Вместо ответа он протянул мне что-то. Чашка чая, наполовину наполненная, немного расплескавшаяся на блюдце.

– Я сделал тебе чай, – сказал он серьезно. – Когда мне грустно, ты всегда приносишь чай.

У меня перехватило дыхание. Мой маленький мальчик, мой сын, пытался утешить меня так, как я утешала его.

– Спасибо, – я взяла чашку, чувствуя, как новые слезы подступают к глазам. – Ты самый лучший сын на свете.

Илья смотрел на меня, склонив голову набок:

– Он не помогал тебе подняться, правда? Он толкнул тебя.

Я застыла, не зная, что сказать. Ложь застревала в горле. В эту минуту я поняла, что не могу больше лгать сыну. Не могу продолжать эту игру в идеальную семью, когда он видит правду своими глазами.

– Папа иногда сердится, – осторожно сказала я. – Он не хотел причинить мне боль. Он просто не всегда контролирует свою силу.

Илья кивнул, будто это объяснение имело для него смысл.

– Я на твоей стороне, – вдруг сказал он. – Если тебе будет страшно, ты можешь прийти в мою комнату. Я тебя защищу.

Я обняла его, чувствуя, как сердце разрывается от любви и горя. Мой ребенок предлагал мне защиту – защиту, которую я должна была обеспечивать ему.

– Я люблю тебя, Илья, – прошептала я. – Больше всего на свете.

– Я тоже тебя люблю, мама, – он обнял меня в ответ. – И я не хочу, чтобы тебе было больно.

Позже, когда Илья наконец заснул в своей комнате, я сидела на краю кровати, сжимая в руках остывший чай. Что-то во мне сломалось окончательно. Или, может быть, наоборот – срослось. Ясность, которой не было раньше, вдруг нахлынула на меня.

Мой сын видел. Он всё видел. И я не могла больше притворяться, что всё в порядке. Не могла вести эту двойную жизнь – улыбающейся жены Романа Виноградова на публике и запуганной, сломленной женщины дома.

Ради Ильи.

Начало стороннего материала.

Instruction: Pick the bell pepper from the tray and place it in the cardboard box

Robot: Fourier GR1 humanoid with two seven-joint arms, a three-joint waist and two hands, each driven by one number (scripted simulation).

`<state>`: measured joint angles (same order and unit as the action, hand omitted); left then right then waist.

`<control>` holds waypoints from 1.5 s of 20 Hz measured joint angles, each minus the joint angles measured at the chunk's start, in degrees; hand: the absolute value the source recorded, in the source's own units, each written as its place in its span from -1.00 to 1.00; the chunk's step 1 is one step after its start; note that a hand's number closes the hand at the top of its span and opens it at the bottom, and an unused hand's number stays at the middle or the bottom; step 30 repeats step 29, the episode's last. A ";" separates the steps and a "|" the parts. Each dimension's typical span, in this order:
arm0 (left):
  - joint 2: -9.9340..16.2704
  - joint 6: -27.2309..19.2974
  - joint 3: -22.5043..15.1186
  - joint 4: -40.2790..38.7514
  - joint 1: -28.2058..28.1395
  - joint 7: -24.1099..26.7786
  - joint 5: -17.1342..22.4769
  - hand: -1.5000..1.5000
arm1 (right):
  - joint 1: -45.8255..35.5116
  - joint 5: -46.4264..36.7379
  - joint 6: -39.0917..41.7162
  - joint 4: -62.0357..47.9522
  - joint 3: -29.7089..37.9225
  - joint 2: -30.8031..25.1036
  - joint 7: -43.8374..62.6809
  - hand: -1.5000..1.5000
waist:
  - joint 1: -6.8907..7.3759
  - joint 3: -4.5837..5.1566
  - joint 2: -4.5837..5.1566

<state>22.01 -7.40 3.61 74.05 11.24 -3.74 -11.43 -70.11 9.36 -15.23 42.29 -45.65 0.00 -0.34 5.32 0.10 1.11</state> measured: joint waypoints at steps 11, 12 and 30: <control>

Ради того, чтобы он вырос, не считая насилие нормой. Ради того, чтобы он не превратился в своего отца – или, что еще хуже, не остался с убеждением, что любовь выглядит так.

Я должна была что-то делать.

– Страховая компания Виноградов, слушаю вас, – голос секретарши звучал безлико-вежливо.

– Здравствуйте, – я сглотнула, чувствуя, как колотится сердце. – Я хотела бы записаться на консультацию к психологу. По корпоративной страховке.

– Ваше имя?

Я замялась на секунду.

– Лея Виноградова.

Пауза на линии показалась мне вечностью. Я знала, что моя фамилия открывала многие двери, но сейчас боялась, что она же их и закроет. Что секретарша узнает меня, сообщит Роману или его помощнику.

– Вас записать в нашу клинику или предпочитаете внешнего специалиста? – спросила она наконец.

– Внешнего, – быстро ответила я. Меньше шансов, что информация просочится.

– Хорошо, у нас есть несколько партнерских центров. Я могу предложить вам клинику "Гармония", доктора Ковалёва или медицинский центр "Импульс".

Я выбрала наугад "Импульс" – название показалось символичным. Мой импульс, мой первый шаг к чему-то новому.

– Завтра в 11 утра вам удобно? – спросила секретарша.

– Да, – ответила я, прикидывая, как объяснить Роману свое отсутствие. – Спасибо.

Повесив трубку, ощутила странную смесь страха и воодушевления. Я сделала что-то против правил. Что-то для себя. И пусть это был маленький шаг, но он казался огромным после стольких лет подчинения.